Ordnungsdezernent Rafael Reißer (CDU) erklärte auf Anfrage, dass es unstrittig sei, "dass eine ausreichende Fläche für Fußgänger auch mit Kinderwagen oder radfahrende Kinder vorhanden sein muss". Wie viel "ausreichend" ist, das ist aber nicht genau definiert. Aber eine Anweisung, "bei Restgehwegbreiten von mindestens 1,30 Meter nicht tätig zu werden, gibt es bei der Kommunalpolizei nicht."
Ob es zu eng wird für Fußgänger, das haben die Mitarbeiter des Ordnungsamts nach "pflichtgemäßem Ermessen" zu entscheiden. Entscheidend seien Punkte wie das Fußgängeraufkommen, die Gehwegbreite, Einrichtungen wie Schulen, Kindergärten und Altenheime in der unmittelbaren Umgebung. Nach Reißers Ansicht müssen Autofahrer nicht grundsätzlich von den Fußwegen ferngehalten werden. Das "nicht behindernde Gehwegparken" werde durch die kommunalen Kontrolleure nicht geahndet - "nicht zuletzt aufgrund des hohen Parkdrucks".
Oberbürgermeister Jochen Partsch (Grüne) ist auf ähnlichem Kurs. Er hatte gegenüber dem Verein vor der OB-Wahl 2017 erklärt, man müsse mit Augenmaß an die Sache herangehen. Dort, wo Parken auf der Straße möglich ist, ohne dass Feuerwehr oder Rettungsdienste behindert werden, "muss man selbstverständlich auch Gehwegparken ahnden", so der OB.
Für den "Wegerecht"-Verein ist seither zu wenig passiert. Er strebt nun eine Einzelfall-Klage an, sagt Sprecher Stephan Voeth. Die beziehe sich nicht aufs ganze Stadtgebiet, sondern auf eine der regelmäßig betroffenen Straßen.
Er nennt als mögliche Beispiele die Saalbaustraße in der Innenstadt, die Roßdörfer Straße im Woogsviertel, die Liebigstraße im Johannesviertel und die Hermannstraße nahe der Mornewegschule, wo täglich Schulkinder und Eltern von den parkenden Autofahrern bedrängt würden. "Es gibt eigentlich kaum einen Stadtteil, wo wir das nicht erleben."

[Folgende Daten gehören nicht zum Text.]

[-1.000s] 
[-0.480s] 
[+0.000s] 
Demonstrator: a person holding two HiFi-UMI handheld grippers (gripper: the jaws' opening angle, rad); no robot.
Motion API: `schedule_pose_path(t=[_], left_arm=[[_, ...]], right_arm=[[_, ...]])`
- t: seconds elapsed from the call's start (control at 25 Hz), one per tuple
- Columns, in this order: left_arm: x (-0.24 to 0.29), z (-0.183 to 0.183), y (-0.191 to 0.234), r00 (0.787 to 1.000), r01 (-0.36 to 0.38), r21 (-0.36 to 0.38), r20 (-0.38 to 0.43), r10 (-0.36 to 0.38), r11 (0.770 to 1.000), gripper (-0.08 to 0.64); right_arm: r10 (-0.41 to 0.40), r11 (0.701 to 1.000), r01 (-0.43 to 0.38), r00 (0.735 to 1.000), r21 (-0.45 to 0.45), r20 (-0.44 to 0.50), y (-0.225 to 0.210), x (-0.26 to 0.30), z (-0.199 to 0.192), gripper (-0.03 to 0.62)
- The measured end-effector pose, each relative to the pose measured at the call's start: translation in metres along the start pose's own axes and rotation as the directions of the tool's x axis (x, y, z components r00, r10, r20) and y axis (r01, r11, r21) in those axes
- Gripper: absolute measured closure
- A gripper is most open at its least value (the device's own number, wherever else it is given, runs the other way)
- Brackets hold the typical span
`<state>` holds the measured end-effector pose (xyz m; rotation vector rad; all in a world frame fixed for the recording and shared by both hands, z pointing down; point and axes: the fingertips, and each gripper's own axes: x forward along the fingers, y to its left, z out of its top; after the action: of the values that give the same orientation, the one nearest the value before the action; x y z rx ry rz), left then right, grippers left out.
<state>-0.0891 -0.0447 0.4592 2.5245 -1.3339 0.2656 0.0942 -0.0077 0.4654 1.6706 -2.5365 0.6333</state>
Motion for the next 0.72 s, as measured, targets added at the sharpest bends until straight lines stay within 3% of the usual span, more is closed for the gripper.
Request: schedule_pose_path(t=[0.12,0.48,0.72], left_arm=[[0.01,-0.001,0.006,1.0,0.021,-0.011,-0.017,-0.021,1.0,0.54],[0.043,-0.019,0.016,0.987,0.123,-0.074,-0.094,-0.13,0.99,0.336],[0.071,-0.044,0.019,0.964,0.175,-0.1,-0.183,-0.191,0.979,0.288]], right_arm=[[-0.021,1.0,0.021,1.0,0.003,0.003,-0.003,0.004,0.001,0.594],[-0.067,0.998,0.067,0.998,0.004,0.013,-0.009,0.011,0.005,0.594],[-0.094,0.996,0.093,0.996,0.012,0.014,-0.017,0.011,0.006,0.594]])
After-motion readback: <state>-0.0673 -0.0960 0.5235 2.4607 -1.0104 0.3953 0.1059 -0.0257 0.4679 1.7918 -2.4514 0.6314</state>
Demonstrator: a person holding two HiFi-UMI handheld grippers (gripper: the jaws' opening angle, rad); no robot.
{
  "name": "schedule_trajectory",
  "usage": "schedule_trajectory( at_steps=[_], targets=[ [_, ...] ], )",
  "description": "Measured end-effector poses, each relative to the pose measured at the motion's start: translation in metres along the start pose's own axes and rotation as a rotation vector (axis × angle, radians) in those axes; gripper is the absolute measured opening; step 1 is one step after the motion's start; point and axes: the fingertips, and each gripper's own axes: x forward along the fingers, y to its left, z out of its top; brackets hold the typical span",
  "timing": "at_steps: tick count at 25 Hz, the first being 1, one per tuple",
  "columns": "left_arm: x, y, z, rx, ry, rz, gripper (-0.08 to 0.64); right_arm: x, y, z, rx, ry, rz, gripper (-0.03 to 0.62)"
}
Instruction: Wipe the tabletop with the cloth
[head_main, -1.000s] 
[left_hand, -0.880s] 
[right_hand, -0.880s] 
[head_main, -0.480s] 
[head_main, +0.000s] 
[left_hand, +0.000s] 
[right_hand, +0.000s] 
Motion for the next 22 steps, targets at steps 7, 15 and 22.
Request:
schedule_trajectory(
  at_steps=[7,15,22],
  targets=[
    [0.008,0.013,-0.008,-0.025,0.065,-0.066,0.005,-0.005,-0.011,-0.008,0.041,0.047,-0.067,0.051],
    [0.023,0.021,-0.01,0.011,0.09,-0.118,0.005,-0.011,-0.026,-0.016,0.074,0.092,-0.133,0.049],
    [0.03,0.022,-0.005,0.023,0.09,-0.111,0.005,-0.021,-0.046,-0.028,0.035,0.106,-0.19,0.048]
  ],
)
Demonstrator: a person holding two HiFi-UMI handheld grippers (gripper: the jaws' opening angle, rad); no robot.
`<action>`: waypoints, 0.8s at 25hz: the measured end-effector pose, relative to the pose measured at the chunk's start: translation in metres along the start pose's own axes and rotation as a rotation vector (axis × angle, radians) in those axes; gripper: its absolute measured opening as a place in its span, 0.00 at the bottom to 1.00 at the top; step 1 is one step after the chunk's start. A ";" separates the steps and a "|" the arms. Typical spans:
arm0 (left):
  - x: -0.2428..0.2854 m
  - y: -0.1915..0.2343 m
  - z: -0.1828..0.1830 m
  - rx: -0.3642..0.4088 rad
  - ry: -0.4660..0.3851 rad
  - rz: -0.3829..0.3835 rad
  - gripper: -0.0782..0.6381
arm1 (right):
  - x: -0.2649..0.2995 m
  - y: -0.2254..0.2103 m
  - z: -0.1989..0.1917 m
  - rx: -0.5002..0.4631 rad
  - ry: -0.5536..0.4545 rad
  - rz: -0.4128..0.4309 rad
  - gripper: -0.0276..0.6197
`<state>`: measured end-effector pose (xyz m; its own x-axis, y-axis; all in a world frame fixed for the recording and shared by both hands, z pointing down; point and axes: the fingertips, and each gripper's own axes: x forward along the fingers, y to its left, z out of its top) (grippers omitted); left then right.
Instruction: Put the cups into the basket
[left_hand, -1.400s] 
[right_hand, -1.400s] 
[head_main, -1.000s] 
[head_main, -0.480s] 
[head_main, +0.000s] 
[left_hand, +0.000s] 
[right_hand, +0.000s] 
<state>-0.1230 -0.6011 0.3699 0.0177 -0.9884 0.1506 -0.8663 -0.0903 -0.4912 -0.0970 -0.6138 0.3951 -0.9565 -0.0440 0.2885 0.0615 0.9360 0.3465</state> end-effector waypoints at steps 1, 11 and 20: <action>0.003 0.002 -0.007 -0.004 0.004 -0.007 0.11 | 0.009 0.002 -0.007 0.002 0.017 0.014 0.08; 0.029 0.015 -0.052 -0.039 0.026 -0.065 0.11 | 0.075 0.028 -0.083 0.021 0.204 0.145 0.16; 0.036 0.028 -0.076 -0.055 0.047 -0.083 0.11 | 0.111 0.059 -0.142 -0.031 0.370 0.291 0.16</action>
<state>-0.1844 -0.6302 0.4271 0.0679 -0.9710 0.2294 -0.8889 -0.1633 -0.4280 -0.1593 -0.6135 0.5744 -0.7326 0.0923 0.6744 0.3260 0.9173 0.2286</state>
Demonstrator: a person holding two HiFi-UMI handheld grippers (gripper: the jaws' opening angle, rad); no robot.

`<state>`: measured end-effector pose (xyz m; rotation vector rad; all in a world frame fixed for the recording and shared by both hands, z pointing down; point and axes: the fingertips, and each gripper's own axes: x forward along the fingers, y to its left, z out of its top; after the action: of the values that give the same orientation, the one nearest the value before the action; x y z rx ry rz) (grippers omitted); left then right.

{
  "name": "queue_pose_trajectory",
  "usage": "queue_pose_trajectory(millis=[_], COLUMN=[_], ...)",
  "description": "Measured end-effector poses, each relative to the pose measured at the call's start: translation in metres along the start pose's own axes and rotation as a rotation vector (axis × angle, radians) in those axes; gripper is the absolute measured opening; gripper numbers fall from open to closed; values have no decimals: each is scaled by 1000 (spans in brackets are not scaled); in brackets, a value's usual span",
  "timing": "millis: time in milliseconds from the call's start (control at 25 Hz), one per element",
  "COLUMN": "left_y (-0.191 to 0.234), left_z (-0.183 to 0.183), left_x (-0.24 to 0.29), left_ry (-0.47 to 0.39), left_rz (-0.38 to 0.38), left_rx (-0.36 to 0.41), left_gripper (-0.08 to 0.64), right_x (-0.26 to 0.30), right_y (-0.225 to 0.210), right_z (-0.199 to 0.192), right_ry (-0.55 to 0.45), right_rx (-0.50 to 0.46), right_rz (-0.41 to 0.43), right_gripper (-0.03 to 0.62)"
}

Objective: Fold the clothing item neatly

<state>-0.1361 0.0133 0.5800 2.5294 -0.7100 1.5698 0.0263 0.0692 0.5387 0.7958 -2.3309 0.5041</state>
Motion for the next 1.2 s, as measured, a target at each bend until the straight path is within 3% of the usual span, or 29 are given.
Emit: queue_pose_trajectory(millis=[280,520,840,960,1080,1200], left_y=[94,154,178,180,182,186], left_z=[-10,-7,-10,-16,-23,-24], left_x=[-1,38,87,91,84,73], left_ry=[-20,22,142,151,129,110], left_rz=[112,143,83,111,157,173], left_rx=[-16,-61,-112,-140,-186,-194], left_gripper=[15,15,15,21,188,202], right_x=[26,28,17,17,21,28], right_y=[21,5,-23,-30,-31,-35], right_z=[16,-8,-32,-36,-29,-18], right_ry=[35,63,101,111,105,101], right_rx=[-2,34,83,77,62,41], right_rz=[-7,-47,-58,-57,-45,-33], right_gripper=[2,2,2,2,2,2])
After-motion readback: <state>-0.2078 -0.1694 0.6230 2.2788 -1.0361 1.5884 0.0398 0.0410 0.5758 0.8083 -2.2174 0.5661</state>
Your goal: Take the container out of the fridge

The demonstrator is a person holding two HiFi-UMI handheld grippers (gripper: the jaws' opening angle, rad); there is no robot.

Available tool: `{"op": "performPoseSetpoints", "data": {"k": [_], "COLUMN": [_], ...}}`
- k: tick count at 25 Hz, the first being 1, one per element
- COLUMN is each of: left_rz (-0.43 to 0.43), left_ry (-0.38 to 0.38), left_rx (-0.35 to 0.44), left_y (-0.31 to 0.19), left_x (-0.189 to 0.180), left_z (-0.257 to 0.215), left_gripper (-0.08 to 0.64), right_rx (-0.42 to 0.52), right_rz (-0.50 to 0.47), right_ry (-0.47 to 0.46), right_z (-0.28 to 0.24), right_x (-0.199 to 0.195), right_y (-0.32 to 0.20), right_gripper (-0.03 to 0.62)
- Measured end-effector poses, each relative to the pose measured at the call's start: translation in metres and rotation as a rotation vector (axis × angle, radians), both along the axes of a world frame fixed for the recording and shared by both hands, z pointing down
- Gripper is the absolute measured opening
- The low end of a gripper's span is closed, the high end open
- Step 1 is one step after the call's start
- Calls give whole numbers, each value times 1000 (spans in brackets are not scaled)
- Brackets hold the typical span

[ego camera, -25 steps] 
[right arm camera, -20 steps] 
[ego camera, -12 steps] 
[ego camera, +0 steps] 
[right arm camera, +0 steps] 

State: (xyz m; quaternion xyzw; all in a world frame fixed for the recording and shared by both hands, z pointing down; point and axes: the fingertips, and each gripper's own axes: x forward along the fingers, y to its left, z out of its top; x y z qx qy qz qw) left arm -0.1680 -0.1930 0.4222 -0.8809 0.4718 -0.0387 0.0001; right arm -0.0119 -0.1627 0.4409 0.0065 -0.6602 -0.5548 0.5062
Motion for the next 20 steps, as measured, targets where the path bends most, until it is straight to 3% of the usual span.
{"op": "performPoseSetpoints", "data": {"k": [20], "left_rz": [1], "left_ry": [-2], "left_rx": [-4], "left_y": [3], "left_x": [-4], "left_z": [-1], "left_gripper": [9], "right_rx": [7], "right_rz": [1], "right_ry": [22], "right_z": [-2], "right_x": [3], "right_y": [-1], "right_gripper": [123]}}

Habe die Klage Erfolg, könnte man das Urteil auch bei Folgeklagen zu weiteren Verkehrspunkten in Darmstadt anwenden. Mit einem schnellen Erfolg rechnen die Aktivisten nicht. Bis das Darmstädter Verwaltungsgericht entscheide, "kann es gut zwei Jahre werden", sagt der Sprecher.